For the records below, tally the lines that contain "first" and give only that number.

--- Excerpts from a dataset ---
= = = =

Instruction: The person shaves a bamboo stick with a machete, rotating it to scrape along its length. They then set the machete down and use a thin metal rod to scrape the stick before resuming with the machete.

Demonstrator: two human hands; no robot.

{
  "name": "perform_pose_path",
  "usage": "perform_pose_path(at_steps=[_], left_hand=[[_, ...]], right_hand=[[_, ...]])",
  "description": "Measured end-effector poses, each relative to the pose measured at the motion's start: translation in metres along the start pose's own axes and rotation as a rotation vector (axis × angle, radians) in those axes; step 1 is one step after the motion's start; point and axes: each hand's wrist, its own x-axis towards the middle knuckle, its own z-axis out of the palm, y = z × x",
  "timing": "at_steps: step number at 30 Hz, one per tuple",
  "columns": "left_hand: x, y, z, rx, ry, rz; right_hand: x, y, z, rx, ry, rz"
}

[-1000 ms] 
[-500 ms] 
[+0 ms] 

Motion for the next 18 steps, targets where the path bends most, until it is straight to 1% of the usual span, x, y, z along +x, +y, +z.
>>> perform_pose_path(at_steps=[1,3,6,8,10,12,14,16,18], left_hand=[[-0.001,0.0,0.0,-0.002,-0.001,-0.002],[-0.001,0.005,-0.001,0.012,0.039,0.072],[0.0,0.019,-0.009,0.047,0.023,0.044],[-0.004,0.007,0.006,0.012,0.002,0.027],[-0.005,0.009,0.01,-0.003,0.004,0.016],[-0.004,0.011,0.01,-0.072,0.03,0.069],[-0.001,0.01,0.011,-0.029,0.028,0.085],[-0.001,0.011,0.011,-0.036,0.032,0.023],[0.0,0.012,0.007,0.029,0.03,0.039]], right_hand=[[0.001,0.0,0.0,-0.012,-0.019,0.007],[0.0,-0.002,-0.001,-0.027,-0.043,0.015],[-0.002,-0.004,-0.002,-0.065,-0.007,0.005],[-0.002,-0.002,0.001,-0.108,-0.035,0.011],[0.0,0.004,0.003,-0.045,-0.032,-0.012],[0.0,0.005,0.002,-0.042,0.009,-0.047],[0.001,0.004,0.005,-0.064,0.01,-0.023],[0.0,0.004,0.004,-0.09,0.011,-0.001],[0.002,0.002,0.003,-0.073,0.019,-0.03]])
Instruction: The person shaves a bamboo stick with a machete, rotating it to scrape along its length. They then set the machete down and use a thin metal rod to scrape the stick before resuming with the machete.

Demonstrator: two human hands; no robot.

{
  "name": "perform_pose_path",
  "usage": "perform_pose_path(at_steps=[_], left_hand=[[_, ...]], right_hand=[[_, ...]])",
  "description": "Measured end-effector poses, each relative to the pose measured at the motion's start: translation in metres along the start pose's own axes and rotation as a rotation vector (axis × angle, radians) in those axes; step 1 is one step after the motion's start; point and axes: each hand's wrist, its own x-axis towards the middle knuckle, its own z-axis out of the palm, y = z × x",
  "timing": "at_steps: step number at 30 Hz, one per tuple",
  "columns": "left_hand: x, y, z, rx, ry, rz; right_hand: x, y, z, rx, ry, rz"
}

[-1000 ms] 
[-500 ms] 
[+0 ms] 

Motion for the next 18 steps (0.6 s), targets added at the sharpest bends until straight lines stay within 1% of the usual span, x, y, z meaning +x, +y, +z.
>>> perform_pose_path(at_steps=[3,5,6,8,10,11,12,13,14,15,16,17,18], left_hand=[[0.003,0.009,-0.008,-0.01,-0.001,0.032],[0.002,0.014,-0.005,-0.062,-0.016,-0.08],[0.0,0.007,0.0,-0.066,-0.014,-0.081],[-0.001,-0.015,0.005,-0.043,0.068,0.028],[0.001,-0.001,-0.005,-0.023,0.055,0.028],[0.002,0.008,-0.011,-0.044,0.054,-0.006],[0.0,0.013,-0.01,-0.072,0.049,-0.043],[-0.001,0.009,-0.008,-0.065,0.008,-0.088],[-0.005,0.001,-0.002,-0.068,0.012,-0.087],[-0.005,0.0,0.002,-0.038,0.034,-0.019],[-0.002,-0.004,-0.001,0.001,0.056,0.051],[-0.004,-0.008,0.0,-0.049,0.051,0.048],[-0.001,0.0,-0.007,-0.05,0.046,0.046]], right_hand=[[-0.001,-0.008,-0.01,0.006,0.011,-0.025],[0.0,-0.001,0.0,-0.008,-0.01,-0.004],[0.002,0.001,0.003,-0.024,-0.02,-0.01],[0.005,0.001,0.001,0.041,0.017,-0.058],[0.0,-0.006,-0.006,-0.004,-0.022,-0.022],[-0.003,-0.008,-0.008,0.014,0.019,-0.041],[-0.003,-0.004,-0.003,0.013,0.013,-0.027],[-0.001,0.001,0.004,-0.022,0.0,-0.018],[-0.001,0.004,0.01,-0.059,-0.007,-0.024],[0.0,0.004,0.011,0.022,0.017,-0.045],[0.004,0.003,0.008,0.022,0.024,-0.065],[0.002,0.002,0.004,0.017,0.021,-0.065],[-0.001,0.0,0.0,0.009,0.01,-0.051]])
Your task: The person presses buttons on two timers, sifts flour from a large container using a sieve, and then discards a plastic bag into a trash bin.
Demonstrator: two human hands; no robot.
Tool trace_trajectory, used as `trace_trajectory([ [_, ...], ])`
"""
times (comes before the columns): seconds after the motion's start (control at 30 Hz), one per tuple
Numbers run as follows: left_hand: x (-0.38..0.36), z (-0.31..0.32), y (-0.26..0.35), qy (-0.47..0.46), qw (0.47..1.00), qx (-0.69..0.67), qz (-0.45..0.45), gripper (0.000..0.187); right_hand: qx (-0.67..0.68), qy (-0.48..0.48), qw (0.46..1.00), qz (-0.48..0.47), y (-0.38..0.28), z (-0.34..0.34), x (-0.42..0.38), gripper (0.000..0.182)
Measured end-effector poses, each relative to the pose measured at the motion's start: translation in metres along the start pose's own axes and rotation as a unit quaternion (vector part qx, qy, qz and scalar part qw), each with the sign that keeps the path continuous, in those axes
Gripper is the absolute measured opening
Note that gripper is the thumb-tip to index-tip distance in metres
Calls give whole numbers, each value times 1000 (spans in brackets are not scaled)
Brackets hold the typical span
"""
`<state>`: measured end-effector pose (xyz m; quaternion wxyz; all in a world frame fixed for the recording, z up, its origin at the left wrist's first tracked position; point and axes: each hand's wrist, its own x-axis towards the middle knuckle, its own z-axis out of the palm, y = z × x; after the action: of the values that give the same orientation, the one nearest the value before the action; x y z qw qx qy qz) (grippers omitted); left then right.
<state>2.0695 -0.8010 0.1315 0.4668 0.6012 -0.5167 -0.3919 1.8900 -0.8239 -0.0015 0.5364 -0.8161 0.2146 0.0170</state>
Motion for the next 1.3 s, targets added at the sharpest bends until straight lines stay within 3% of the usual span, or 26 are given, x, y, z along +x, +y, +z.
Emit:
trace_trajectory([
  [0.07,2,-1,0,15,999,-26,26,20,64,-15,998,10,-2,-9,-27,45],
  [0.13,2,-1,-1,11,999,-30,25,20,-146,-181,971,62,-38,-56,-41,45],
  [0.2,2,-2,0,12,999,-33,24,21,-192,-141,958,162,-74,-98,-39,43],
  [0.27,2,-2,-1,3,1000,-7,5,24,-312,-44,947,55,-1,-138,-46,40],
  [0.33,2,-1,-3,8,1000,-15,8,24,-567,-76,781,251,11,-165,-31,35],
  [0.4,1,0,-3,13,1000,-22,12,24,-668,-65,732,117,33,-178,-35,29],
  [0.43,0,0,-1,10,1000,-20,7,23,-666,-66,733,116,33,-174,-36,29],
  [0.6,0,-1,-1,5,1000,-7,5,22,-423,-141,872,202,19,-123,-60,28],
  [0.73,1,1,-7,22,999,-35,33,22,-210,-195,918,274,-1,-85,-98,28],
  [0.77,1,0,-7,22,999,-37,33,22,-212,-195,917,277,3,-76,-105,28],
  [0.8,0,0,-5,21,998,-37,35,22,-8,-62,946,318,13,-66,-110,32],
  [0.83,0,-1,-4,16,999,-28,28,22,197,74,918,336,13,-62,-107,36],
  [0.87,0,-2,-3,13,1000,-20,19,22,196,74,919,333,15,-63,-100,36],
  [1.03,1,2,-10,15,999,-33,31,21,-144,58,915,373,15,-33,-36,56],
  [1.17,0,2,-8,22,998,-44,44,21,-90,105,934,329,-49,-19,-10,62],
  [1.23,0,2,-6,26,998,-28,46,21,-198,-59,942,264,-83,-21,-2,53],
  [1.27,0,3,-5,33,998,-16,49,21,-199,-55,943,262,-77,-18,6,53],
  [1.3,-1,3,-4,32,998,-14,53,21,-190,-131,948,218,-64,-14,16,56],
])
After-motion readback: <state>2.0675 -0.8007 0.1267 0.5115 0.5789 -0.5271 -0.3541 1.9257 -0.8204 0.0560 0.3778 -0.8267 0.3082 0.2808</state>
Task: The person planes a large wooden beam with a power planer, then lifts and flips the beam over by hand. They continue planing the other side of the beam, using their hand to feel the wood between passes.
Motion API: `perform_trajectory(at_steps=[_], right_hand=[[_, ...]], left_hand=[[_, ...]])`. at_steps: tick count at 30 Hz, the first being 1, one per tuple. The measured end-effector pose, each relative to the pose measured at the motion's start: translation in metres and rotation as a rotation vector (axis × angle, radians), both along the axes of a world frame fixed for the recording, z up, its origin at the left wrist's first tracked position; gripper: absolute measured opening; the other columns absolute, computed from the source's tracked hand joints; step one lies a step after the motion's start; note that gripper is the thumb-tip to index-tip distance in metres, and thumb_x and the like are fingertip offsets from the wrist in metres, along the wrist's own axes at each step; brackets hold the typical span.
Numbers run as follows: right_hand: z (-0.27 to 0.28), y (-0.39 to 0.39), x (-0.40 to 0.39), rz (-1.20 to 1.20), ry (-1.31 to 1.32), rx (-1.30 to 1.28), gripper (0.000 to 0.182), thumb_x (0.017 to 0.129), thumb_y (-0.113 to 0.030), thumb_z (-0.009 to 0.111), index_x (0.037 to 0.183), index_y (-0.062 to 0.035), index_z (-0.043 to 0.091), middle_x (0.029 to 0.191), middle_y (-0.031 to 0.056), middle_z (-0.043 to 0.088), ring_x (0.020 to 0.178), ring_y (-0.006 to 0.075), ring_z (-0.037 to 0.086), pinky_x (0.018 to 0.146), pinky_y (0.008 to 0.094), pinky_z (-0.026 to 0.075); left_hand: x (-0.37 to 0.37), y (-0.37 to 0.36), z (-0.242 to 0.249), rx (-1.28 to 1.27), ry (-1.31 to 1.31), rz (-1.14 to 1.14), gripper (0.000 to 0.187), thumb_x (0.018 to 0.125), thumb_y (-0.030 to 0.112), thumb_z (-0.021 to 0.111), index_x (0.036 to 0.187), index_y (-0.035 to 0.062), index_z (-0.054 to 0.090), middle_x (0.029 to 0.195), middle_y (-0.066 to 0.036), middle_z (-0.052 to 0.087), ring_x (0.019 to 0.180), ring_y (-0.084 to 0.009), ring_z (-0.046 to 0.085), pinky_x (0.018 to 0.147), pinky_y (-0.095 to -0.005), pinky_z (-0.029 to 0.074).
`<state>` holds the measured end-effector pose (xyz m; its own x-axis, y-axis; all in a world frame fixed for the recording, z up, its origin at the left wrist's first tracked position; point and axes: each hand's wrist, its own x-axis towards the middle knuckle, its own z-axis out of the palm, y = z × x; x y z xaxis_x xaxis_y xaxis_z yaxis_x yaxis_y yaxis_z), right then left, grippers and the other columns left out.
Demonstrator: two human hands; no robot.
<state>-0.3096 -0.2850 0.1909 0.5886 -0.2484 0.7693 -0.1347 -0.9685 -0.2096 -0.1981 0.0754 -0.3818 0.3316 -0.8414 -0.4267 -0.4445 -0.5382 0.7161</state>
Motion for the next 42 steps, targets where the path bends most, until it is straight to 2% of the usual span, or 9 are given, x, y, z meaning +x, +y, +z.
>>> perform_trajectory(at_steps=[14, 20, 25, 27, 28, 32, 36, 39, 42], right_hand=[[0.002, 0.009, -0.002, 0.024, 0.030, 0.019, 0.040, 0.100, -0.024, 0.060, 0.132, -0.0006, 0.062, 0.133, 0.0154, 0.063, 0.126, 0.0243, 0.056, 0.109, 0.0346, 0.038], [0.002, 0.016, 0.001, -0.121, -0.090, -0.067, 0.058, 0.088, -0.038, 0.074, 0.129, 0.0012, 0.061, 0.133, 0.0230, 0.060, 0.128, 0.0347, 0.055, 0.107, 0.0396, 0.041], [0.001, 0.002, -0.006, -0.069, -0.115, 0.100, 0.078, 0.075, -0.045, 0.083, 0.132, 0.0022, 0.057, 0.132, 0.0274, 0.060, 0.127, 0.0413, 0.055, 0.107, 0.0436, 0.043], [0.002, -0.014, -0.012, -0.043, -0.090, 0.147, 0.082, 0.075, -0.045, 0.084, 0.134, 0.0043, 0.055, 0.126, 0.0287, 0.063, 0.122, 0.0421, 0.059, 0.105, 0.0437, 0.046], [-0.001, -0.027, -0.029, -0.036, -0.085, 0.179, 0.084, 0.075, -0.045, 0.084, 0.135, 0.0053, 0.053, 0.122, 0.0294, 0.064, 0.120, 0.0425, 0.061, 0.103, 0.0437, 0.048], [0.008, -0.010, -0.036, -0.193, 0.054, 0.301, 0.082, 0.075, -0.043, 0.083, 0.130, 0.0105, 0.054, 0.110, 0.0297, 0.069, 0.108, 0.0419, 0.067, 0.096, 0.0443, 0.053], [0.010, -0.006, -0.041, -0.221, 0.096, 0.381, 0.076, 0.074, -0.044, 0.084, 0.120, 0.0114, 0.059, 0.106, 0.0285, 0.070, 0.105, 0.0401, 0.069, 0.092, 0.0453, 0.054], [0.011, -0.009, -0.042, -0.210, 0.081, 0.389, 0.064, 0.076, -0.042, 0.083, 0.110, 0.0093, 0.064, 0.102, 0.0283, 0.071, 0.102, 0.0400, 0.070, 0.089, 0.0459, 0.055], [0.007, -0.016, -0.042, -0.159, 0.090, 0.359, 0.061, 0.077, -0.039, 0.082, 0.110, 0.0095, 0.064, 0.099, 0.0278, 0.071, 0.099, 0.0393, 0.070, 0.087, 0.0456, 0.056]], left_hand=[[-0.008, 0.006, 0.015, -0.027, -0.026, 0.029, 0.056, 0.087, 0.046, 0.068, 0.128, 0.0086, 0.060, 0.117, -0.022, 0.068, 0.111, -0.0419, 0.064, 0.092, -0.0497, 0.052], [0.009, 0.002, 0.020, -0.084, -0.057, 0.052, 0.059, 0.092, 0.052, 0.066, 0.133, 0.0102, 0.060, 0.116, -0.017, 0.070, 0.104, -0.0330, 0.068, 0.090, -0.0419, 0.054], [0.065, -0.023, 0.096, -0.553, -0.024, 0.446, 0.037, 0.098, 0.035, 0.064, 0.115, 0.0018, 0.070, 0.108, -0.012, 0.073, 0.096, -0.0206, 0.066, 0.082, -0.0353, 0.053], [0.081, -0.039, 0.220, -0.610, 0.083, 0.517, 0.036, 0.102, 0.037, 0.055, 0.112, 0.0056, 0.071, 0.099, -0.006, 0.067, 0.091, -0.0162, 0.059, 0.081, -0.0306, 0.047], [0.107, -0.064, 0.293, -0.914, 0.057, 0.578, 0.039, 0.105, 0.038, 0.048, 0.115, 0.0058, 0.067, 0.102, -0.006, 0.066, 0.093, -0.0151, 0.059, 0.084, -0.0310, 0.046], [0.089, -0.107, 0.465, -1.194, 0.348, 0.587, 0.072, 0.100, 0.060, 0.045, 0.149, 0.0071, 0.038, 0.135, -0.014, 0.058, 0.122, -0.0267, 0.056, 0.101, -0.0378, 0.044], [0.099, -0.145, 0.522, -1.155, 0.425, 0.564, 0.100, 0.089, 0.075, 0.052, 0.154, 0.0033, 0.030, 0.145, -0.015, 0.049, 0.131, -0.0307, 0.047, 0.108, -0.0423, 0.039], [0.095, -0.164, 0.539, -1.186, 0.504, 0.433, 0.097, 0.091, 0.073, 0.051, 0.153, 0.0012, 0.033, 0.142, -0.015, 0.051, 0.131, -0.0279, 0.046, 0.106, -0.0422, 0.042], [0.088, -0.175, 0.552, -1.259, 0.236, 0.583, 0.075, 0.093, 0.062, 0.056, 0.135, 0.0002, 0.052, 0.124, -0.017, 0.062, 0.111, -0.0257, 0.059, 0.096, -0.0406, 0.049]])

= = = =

--- Response area ---
3